O ex-presidente Fernando Henrique pediu ao economista José Alexandre Scheikman que, assim como elaborou a “agenda perdida”, um conjunto de medidas econômicas que acabou sendo adotado pelo então ministro Antonio Palocci, também prepare com estudiosos brasileiros um roteiro do que seria a “agenda perdida” da segurança pública.
A vantagem do governo Lula é que, tendo ainda três anos e meio pela frente, tem condições de colocar em prática um programa, e essa parceria com o governador do PMDB Sérgio Cabral certamente faz parte de uma estratégia maior nesse campo.
Para corroborar a tese de que o pobre é o mais afetado pela falta de segurança, o carioca Igor Barenboim, doutorando em economia da Universidade de Harvard, fez um trabalho sobre violência urbana que, ao contrário de associar a desigualdade social ao crime, faz uma reversão de causalidade, tentando provar que o ambiente de criminalidade continuada é uma das causas da desigualdade social.
Segundo ele, o crime, além de corroer a renda dos mais pobres, tem um impacto negativo na sua capacidade já reduzida de poupança, impedindo que façam planos de futuro para, por exemplo, a educação de seus filhos.
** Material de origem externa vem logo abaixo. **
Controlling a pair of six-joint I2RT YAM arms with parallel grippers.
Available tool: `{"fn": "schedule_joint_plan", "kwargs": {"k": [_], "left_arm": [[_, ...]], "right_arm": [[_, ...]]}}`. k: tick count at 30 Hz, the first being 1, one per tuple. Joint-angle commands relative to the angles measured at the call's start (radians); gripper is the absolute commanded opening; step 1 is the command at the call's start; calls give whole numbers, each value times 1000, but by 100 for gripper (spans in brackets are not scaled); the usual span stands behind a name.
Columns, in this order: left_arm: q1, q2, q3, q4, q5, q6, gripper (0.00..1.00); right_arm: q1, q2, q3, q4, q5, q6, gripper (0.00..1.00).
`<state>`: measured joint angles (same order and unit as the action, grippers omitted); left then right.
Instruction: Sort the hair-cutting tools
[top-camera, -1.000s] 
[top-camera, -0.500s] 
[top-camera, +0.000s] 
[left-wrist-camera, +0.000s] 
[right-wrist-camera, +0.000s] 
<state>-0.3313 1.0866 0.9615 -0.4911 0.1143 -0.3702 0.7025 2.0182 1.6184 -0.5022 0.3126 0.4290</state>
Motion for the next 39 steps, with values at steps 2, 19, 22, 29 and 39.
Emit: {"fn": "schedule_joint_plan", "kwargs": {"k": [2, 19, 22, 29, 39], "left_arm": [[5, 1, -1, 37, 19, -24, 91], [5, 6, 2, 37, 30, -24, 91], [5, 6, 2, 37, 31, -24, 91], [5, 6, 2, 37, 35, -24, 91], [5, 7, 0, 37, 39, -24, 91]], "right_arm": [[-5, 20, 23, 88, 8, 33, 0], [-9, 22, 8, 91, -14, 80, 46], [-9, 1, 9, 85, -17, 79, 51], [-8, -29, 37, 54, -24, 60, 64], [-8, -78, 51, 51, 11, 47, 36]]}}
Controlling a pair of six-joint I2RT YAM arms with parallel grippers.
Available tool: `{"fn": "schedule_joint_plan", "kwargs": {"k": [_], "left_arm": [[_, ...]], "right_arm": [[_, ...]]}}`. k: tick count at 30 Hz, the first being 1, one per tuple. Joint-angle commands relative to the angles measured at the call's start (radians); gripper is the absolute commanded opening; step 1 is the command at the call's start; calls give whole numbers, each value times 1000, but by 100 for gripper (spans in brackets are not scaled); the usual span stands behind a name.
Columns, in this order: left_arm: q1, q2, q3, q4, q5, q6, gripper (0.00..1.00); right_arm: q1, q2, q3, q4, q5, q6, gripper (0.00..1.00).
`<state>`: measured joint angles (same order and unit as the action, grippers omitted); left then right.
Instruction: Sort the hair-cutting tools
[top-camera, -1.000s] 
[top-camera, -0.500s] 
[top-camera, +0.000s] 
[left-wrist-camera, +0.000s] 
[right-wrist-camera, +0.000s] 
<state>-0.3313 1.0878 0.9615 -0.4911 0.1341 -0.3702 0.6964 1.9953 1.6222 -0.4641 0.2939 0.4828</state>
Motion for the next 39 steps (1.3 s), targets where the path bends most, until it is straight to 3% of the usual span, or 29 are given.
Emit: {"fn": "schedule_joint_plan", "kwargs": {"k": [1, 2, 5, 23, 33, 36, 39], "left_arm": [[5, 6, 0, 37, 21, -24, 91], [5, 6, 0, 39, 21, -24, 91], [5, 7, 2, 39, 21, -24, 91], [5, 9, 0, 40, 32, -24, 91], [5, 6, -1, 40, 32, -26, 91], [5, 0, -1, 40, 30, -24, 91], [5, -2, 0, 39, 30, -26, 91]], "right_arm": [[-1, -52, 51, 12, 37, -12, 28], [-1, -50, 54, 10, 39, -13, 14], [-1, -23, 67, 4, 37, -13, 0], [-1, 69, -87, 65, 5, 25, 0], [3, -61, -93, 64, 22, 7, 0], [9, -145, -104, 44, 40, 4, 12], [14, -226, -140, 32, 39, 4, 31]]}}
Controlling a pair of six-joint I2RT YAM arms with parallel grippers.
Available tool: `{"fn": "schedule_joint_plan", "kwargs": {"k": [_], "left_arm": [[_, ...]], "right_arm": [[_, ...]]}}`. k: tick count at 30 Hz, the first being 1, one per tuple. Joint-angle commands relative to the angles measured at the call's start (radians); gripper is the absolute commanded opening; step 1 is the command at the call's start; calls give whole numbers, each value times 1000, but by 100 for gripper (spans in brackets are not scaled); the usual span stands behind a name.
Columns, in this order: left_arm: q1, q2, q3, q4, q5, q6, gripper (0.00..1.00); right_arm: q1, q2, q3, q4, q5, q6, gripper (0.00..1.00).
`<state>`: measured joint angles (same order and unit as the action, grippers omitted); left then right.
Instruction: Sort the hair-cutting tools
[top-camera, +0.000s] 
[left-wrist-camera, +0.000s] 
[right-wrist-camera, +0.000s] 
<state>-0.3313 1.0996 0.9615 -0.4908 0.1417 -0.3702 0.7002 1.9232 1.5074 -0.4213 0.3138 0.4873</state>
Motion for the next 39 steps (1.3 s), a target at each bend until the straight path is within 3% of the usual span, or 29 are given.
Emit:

Os de maior poder aquisitivo, por terem mais condições de se proteger da violência — seja se mudando para locais menos afetados, seja vivendo em condomínios com segurança particular ou usando carros blindados — amenizariam os impactos do ambiente de criminalidade em suas vidas cotidianas.
Também a extrema desigualdade de renda leva à concentração da pobreza em regiões ou bairros, o que faz com que a taxa de violência nesses locais seja aumentada.
Como resultado, estudantes pobres têm uma educação pior, aumentando a desigualdade.
Para complementar o quadro, as crianças pobres habitantes dessas áreas mais afetadas pela violência, como nossas favelas, são susceptíveis de terem os criminosos como modelos de sucesso.
Ele cita uma pesquisa do economista Steven Levitt, segundo a qual no meio dos anos 1990, nos Estados Unidos, famílias com renda abaixo de US$ 25 mil tinham mais de 60% de chances de serem assaltadas em casa. O estudo de Igor Barenboim mostra que, ao final de seis ou mais anos, o crime continuado tem um impacto na distribuição de renda.
A cada 1% de crescimento da criminalidade, o coeficiente de Gini cresce 0,6%.
Essa medida é usada internacionalmente para avaliar a desigualdade social dos países, e quanto mais próximo o índice de zero melhor é a distribuição de renda. O trabalho cita também estudos que demonstram que a violência local nos bairros pobres nos EUA reduz em 5% a possibilidade de conclusão de estudos do segundo grau e em 6,9% a expectativa de que um estudante chegue à universidade.
No Brasil, a situação deve ser relativamente pior.
Em outras palavras, diz Barenboim, altas taxas de criminalidade levam a aumento da desigualdade.